7/11-13/08
11 hours in transit, comprised of two planes and a longish bus ride, and we arrive at the festival site in Aix-Les-Bain, France. I’m not exactly sure where I am, close to Geneva and the Swiss border, but the town looks ancient enough as we drive through. I won’t be seeing any of it, unfortunately, as showtime is only a couple of hours away, and we won’t even check into our hotel till long past midnight.
The Musilac fest provides a varied offering, headlined tonight by Vanessa Paradis, with two alternating stages on the shore of a river. As we tumble out backstage Arno, a gravel-voiced singer in the Francais music-hall tradition, is declaiming his songs, to be followed by Hocus Pocus (no relation to Focus) who mingle rap and turntable-ism. As always, it strikes me how the world melds its genres, reaching toward a global mélange of music; the lead singer makes hand motions scored off hip-hop videos, the cadences of down-homie rap translated into the soft vowels of French.
There is threatening rain, ominous black clouds against the night sky, and billowing gusts of wind, but the storm holds its’ breath until we finish our set. As the first droplets begin to strike the festival site, I run across the field to catch Babyshambles, of which I – like most others buffeted by the wind shears of the tabloids – have heard much scandal and not enough music. But Pete Doherty is a winning presence, and the band bangs out the familiar garage / punk chordings I hold so dear, once again amazing me at the resilience of rock’s traditionalist virtues, two guitars and bass and drums and a lead singer drenched in sweat standing on the monitors.
It’s the crowd’s turn to get wetter-than-wet when the skies open. By then, I’m at the hotel, listening to the pour outside and trying to slide into sleep while my body wants to keep on the move.
The rain follows us over the southern Alps into Italy, riding the bus toward Torino. When we arrive at the hotel, shortly after noon, I run into my friend Martine, who manages Fujiya and Miyagi. She tells me of the previous night at the Traffic Free Festival here, which featured the Sex Pistols and Wire. It brought out an especially punque crowd, into throwing bottles at the bands onstage. Johnny Lydon told them they were “impolite” and then carried on with a set hardly changed from the spirit of ’76. God Save the Sex Pistols.
Meeting Colin Newman from Wire, though, a few minutes later in the same lobby, shows that you don’t have to be tethered to your time. Pink Flag was one of my most-played artifacts of Then, and after exchanging mutual admirations, he gives me a copy of Wire’s 2008 release, Object 47. A quick spin reveals the same propulsive melodies amidst the minimalist front-wheel drive and ready wit.
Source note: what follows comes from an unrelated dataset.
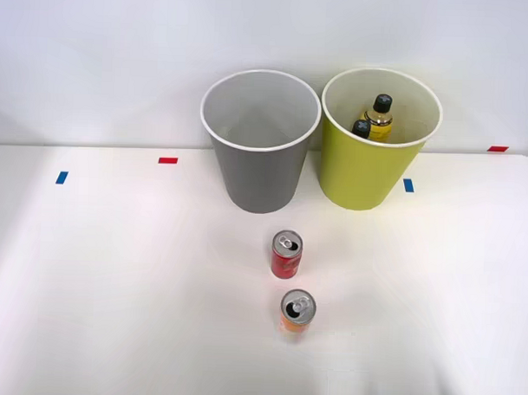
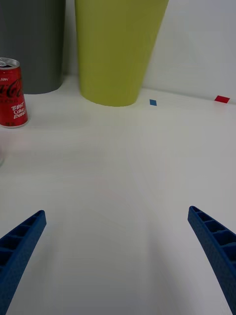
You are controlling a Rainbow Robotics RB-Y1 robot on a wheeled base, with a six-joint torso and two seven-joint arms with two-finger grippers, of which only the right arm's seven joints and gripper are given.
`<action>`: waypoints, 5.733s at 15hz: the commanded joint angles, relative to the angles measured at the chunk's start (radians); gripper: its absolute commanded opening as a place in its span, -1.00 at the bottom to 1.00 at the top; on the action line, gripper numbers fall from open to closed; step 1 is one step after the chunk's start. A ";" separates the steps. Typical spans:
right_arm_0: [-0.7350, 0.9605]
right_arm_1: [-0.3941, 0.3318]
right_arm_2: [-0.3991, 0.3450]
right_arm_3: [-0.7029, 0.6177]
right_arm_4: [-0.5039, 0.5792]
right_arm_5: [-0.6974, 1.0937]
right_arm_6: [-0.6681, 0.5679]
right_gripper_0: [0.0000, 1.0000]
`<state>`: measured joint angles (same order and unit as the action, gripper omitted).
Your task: Put cans in the gray bin, plastic bottles in the light green bin
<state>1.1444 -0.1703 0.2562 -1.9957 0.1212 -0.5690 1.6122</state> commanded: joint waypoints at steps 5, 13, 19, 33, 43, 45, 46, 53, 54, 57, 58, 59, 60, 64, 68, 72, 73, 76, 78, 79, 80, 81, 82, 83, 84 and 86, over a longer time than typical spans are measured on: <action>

It begins storming when we arrive in Torino’s main park. Traffic is a multi-media’d conglomeration, showing films, live dramatic Interviste Impossibili with “Kurt Cobain” and “Janis Joplin”, and late night dance-raves that go on until dawn. When it’s our turn for the stage, the deluge begins, complete with horizontal streaks of lightning across the sky, a lake flooding in front of the soundboard, water streaming and splattering us whenever we edge toward the microphones. I look to the electrical connectors surrounding my effects pedals and wonder if I’ll become human feedback, a not uninteresting proposition in one’s quest for the ultimate sound. Still, it makes the lyric “the skies split” in “Kimberly” all the more real, and by the time of “Ghost Dance,” with its “We shall live again” chorusings, the air begins to clear. We bear down even harder as the set rises to its crescendo, to let the people know we appreciate their willingness to brave the storming elements.
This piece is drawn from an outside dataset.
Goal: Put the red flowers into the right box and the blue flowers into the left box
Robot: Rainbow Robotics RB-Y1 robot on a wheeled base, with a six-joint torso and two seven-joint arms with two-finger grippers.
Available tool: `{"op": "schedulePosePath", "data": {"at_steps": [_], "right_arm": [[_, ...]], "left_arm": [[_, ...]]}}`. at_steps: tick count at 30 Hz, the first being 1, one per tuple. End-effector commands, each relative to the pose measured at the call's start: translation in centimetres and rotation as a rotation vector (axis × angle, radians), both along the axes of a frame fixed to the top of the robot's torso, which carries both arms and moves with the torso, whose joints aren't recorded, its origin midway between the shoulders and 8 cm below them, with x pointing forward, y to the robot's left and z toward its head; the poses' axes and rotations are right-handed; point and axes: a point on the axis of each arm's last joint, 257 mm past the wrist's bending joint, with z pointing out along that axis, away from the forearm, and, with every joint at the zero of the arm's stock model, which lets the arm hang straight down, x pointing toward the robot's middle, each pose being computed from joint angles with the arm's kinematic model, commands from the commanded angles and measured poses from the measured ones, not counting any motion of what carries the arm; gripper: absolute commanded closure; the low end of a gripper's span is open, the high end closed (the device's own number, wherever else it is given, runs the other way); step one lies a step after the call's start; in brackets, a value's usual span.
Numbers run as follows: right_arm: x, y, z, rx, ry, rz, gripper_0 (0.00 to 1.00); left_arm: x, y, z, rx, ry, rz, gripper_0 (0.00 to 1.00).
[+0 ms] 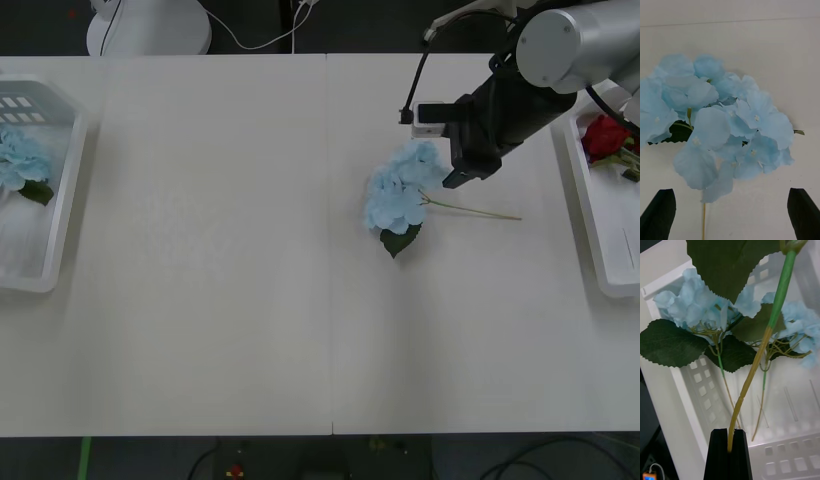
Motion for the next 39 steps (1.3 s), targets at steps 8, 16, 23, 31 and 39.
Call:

Another far-too-early wakeup call, another bus, another plane. The fourth night in a row will be in Vienna, and stepping off the festival circuit, we’re playing our own show at one of our favorite rock venues in the world, Arena. Built on the site of an old factory, it was a quasi-hippie encampment in the mode of Copenhagen’s Christiana or the Paradiso in Amsterdam; now most of the stalls selling hash pipes and beads are gone, but the sense of communion that you feel looking off the stage into the audience massed in front, and along levels of balconies, is incomparable.
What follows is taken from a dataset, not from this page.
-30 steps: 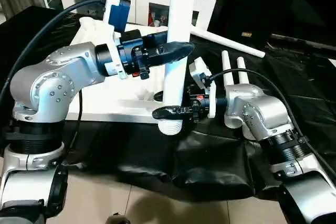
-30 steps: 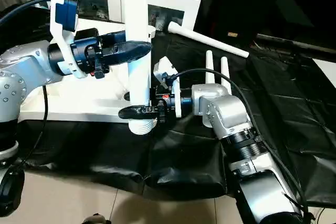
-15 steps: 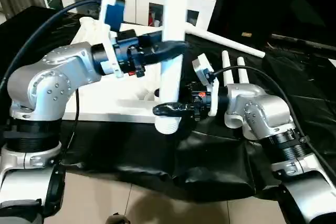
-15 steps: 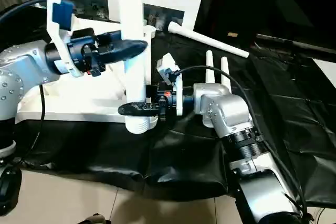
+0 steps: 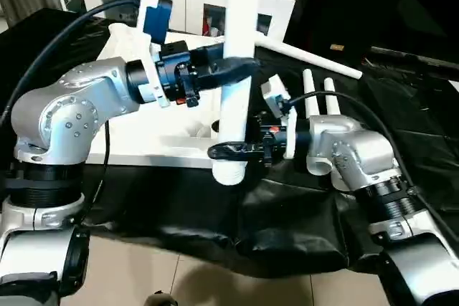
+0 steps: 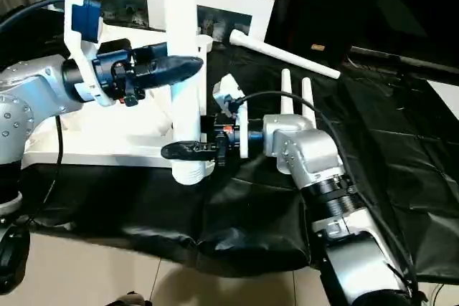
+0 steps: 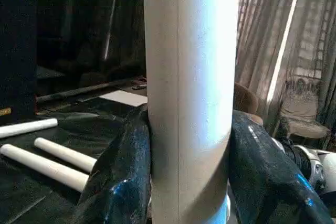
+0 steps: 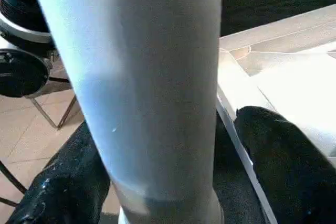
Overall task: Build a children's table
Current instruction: Pick table leg
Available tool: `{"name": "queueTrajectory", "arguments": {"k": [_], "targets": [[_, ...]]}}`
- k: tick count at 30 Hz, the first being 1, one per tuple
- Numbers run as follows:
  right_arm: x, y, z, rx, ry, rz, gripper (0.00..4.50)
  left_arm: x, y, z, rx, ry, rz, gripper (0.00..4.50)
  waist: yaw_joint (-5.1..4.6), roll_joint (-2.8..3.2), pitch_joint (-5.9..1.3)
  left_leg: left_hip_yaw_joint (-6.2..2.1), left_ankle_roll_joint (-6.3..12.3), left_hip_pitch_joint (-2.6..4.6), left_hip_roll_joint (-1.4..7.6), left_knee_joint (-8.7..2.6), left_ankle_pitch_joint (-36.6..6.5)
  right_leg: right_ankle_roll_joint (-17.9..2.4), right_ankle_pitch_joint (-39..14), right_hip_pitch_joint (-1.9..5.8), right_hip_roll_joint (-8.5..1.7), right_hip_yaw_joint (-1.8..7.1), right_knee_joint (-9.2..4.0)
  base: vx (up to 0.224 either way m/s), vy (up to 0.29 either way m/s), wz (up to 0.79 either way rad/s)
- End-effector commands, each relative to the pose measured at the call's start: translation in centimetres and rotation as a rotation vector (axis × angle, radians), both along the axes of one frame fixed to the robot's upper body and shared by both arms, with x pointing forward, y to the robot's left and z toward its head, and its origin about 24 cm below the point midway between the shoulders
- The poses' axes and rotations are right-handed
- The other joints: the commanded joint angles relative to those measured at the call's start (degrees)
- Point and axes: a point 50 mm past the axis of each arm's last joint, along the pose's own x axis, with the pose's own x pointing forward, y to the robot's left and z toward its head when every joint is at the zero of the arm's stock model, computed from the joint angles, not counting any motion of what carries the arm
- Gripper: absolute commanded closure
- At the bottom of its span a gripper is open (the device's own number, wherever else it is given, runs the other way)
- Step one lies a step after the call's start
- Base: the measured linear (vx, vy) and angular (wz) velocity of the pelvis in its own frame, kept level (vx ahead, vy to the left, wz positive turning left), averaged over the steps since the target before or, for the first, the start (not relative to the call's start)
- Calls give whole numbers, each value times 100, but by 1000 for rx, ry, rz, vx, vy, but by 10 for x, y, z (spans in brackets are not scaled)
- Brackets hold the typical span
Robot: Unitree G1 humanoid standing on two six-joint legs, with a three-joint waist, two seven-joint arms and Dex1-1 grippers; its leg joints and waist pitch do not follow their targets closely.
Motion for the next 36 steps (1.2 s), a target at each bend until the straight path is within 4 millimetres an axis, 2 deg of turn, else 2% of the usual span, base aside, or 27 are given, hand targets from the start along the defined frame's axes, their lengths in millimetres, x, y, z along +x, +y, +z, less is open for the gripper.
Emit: {"name": "queueTrajectory", "arguments": {"k": [1, 2, 3, 6, 8, 17, 20, 22, 26, 27, 29, 31, 36], "targets": [[3, -3, 3, 3, -3, -10, 115, -3, -6, 7, 7, -35, -32, 273, -7, 135, -433, -5, -267, 78, 91, -375, -823, -1040, -389, 351, -402, 262, -359, 0, 0, 0], [3, -3, 3, 4, 0, -9, 115, -2, -7, 8, 5, -36, -32, 273, -7, 131, -432, -4, -263, 78, 90, -374, -836, -1032, -406, 350, -400, 263, -362, 0, 0, 0], [2, -3, 2, 4, 1, -7, 141, -2, -7, 8, 5, -36, -32, 273, -6, 136, -431, -6, -264, 80, 91, -375, -847, -1031, -418, 349, -402, 263, -362, 0, 0, 0], [2, -2, 2, 5, 5, -3, 150, -2, -6, 8, 2, -38, -30, 273, -5, 130, -432, -6, -261, 75, 92, -375, -824, -1026, -417, 352, -403, 264, -361, 0, 0, 0], [2, -2, 2, 4, 7, 2, 184, -2, -6, 8, 1, -38, -27, 273, -3, 136, -433, -7, -261, 76, 92, -375, -818, -1022, -411, 352, -404, 264, -360, 0, 0, 0], [2, -2, 1, 6, 10, 7, 246, 0, -4, 10, -7, -35, -12, 273, -1, 150, -435, -11, -279, 84, 92, -377, -868, -1029, -421, 349, -403, 261, -365, 0, 0, 0], [1, -1, 0, 7, 6, 9, 252, 0, -6, 9, -6, -33, -15, 273, 2, 177, -440, -16, -289, 84, 91, -376, -855, -1066, -313, 351, -400, 259, -351, 0, 0, 0], [0, -1, 0, 6, 4, 9, 253, 1, -7, 10, -8, -31, -11, 273, 0, 166, -441, -15, -286, 83, 92, -375, -850, -1075, -279, 353, -398, 259, -350, 0, 0, 0], [1, -1, 0, 11, 5, 4, 256, 6, -6, 12, -32, -11, 28, 273, 5, 181, -440, -15, -297, 89, 88, -373, -919, -1099, -302, 356, -401, 257, -356, 0, 0, 0], [1, -1, 0, 13, 5, 0, 258, 7, -6, 13, -48, -2, 32, 238, 3, 176, -438, -13, -291, 86, 83, -372, -925, -1090, -329, 354, -396, 258, -362, 0, 0, 0], [1, -1, 0, 14, 4, -4, 261, 7, -5, 16, -77, 9, 21, 203, 8, 181, -437, -19, -305, 83, 86, -373, -948, -1090, -373, 361, -404, 257, -362, 0, 0, 0], [1, -1, 0, 15, 3, -6, 261, 7, -5, 19, -107, 17, 24, 201, 9, 180, -441, -22, -309, 82, 86, -370, -932, -1109, -338, 363, -403, 255, -358, 0, 0, 0], [1, -1, 0, 24, 2, -10, 262, 11, -4, 20, -121, 7, 66, 158, 11, 180, -440, -24, -281, 84, 88, -371, -916, -1126, -275, 365, -402, 254, -363, 0, 0, 0]]}}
It rains during soundcheck, but as if to make up for the Noah’s Ark of the night before, the sun steadily returns to prominence. As opposed to the catch-as-catch-can of a festival, where perhaps you’re playing to people more curious than aficionado, this is our crowd, two thousand strong, and without the time pressure of a prescribed slot, we can stretch our wings, swap songs in the set, go on instrumental excursions and even have room for the odd solo gambit. I get to take a ride on the Yardbirds’ “For Your Love.” The love of playing music, for which I would do anything.